WHAT THE EXERCISE ASKS: The answer must be every line of the records below that contains the word "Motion".

EXTRACTED MATERIAL:
- - - - -

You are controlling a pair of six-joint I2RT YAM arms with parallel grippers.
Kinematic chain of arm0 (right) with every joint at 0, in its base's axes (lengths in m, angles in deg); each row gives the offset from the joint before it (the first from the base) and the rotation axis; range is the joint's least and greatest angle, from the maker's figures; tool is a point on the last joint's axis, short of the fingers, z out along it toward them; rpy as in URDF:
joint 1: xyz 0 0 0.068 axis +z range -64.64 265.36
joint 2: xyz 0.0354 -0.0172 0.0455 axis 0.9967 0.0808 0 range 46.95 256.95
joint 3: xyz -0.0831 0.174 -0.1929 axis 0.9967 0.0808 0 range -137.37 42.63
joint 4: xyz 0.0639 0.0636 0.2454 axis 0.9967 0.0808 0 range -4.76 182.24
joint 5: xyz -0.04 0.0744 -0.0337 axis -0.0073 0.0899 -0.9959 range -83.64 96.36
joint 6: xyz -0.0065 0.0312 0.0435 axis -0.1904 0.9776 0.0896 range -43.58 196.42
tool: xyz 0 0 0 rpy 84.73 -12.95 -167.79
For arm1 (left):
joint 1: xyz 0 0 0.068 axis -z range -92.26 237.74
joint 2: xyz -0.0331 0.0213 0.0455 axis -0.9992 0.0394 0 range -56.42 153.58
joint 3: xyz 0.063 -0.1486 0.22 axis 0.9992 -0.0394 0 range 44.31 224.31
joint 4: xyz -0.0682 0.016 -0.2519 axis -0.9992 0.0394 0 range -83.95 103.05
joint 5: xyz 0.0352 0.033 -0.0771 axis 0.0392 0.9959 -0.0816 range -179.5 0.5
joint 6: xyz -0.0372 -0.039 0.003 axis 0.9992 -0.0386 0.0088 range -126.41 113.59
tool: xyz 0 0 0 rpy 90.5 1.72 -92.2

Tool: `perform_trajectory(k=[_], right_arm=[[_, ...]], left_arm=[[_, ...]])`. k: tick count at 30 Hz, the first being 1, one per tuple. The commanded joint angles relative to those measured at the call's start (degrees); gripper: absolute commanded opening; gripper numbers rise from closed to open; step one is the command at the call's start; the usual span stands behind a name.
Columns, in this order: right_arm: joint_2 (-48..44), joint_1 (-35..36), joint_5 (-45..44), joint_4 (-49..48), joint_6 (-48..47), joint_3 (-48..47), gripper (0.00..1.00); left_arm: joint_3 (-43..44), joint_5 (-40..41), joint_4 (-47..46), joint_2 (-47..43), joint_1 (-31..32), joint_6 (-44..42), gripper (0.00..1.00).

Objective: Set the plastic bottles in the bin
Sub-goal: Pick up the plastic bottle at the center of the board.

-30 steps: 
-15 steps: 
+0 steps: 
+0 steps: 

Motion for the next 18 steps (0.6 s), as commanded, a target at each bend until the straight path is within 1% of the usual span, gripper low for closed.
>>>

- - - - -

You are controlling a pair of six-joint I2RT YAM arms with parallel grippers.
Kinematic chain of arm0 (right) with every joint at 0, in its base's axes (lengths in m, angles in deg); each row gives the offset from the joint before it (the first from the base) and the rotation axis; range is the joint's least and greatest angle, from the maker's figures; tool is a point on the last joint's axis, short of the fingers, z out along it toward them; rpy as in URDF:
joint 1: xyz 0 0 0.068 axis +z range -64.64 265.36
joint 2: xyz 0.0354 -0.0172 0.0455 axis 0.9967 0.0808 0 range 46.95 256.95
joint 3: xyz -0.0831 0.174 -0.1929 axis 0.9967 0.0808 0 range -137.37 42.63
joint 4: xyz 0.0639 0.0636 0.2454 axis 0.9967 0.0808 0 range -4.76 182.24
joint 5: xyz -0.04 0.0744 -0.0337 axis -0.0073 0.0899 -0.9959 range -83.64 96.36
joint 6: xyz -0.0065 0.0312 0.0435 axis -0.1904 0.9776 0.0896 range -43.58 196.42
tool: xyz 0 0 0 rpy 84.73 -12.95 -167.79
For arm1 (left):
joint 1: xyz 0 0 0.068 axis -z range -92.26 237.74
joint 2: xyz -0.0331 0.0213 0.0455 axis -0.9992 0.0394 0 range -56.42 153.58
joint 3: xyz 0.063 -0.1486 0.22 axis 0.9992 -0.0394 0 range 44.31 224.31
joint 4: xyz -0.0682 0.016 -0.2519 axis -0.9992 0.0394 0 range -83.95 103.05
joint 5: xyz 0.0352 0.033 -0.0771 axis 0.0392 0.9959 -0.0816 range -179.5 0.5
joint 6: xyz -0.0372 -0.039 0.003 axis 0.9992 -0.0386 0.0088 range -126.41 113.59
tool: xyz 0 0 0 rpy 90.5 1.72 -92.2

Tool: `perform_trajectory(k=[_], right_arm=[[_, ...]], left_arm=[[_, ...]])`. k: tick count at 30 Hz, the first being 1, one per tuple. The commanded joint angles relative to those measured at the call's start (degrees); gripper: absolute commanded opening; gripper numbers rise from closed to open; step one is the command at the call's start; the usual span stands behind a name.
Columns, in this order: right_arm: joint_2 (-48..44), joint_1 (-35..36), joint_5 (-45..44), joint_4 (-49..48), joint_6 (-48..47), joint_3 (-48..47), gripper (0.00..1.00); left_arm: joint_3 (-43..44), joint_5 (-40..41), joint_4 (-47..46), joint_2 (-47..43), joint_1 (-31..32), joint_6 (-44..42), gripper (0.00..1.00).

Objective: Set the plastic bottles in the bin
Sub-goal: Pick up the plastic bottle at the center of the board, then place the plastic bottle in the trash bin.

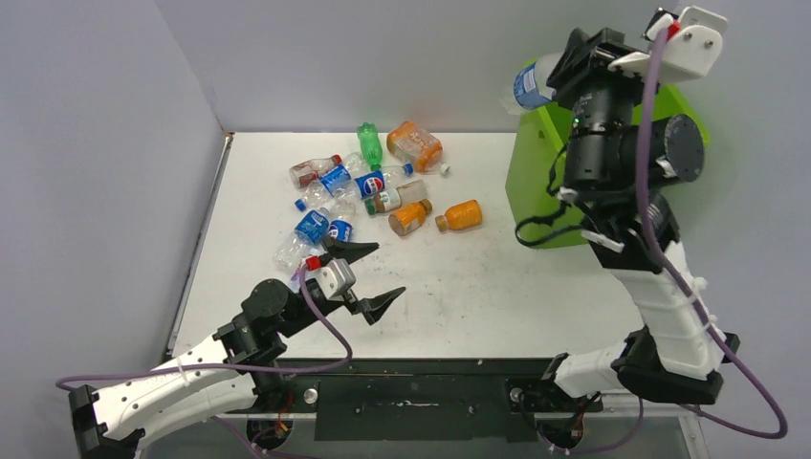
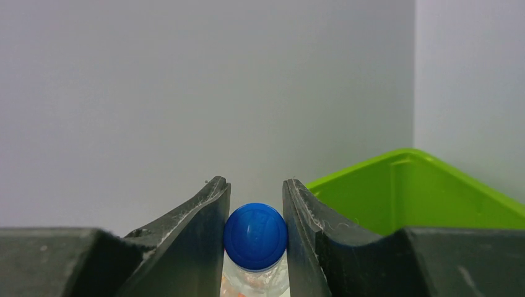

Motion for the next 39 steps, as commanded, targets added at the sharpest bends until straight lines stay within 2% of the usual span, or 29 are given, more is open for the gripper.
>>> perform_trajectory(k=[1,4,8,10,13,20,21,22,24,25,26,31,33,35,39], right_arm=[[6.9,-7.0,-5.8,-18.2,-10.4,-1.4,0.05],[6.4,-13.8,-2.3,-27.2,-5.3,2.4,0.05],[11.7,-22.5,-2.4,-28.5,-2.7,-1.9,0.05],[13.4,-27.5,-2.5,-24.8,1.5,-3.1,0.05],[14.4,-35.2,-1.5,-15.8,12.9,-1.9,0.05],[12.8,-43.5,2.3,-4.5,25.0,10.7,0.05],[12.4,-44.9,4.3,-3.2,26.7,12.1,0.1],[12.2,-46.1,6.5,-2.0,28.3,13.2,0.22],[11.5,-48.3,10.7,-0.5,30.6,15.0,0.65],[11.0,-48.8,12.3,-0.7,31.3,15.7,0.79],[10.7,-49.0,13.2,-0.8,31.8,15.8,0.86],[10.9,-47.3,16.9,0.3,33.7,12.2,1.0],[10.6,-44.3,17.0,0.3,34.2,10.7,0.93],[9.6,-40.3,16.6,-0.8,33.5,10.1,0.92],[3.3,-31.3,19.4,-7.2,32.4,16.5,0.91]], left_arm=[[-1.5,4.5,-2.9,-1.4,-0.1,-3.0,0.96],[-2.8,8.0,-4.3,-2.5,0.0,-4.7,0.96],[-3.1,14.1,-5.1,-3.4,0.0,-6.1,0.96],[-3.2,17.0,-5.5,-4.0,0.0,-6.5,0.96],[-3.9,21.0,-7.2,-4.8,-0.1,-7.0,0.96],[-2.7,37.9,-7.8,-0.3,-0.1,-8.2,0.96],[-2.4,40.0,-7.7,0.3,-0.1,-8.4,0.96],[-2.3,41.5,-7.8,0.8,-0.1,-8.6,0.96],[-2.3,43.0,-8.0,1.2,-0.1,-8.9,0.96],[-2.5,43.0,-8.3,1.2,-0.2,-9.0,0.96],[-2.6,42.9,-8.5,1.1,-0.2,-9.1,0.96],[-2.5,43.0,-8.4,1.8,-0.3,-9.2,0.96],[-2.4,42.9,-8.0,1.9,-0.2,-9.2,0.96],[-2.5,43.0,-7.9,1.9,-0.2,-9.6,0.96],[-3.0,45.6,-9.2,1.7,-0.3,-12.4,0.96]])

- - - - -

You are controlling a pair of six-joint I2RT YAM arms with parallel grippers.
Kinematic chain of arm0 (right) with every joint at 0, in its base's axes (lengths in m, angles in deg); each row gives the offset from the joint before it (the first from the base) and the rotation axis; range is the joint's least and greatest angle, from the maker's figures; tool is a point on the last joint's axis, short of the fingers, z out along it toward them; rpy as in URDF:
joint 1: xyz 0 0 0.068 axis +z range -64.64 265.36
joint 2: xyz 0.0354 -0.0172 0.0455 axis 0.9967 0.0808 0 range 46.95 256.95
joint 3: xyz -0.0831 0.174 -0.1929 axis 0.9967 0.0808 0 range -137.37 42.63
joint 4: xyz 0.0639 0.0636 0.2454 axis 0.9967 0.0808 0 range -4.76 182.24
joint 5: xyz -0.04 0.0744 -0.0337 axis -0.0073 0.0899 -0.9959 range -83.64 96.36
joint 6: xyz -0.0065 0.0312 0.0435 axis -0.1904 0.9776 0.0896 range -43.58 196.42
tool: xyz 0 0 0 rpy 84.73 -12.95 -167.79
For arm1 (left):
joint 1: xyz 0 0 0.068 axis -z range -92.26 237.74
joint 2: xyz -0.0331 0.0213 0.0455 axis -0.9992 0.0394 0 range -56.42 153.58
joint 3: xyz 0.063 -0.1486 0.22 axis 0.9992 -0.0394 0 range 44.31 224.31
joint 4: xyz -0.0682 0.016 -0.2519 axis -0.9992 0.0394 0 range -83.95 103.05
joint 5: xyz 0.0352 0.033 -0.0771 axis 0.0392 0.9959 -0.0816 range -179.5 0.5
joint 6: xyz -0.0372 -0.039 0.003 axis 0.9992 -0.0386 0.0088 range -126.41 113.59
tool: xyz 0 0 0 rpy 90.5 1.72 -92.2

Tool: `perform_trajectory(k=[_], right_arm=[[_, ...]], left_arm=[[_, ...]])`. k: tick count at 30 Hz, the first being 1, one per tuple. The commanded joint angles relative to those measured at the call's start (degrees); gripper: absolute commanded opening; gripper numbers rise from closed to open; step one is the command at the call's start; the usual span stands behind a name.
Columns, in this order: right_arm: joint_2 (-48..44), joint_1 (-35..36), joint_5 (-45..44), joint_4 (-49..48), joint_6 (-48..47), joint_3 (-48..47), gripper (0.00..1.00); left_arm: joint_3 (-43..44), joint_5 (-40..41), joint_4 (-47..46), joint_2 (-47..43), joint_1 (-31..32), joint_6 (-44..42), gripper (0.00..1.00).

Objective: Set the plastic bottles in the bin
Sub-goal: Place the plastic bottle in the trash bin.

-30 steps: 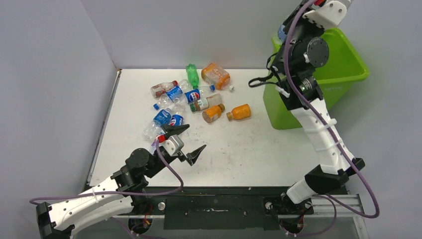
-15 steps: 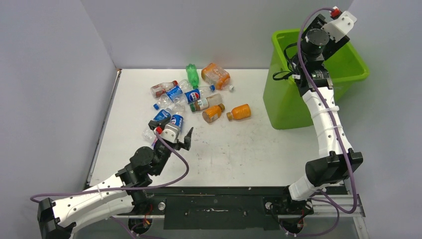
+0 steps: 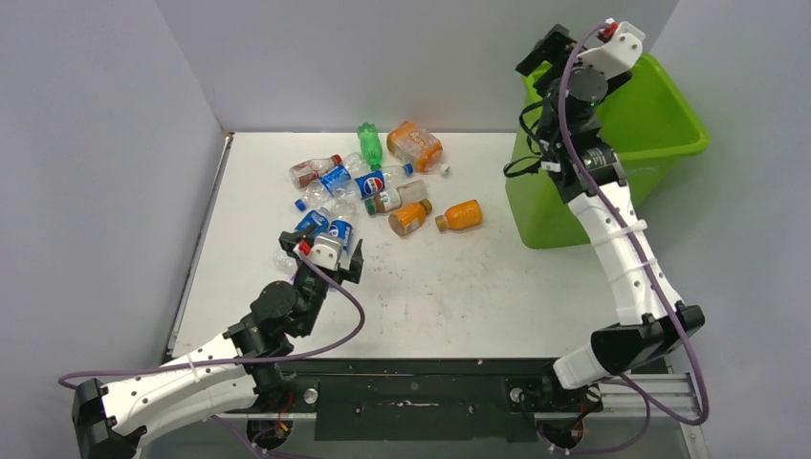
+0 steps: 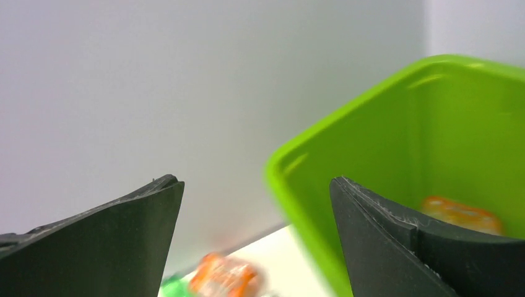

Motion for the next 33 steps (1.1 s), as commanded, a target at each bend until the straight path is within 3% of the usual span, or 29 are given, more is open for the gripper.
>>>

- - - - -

TASK RESULT:
Motion for the next 18 steps (0.6 s), as commanded, a target at each bend until the straight path is within 1% of the usual span, gripper low for closed.
Motion for the next 39 steps, as commanded, targets added at the sharpest bends until straight lines stay within 2% of the usual span, or 29 are given, more is open for the gripper.
Motion for the next 33 steps (1.1 s), as commanded, a target at each bend until the straight path is within 3% of the usual span, or 29 are given, more is open for the gripper.

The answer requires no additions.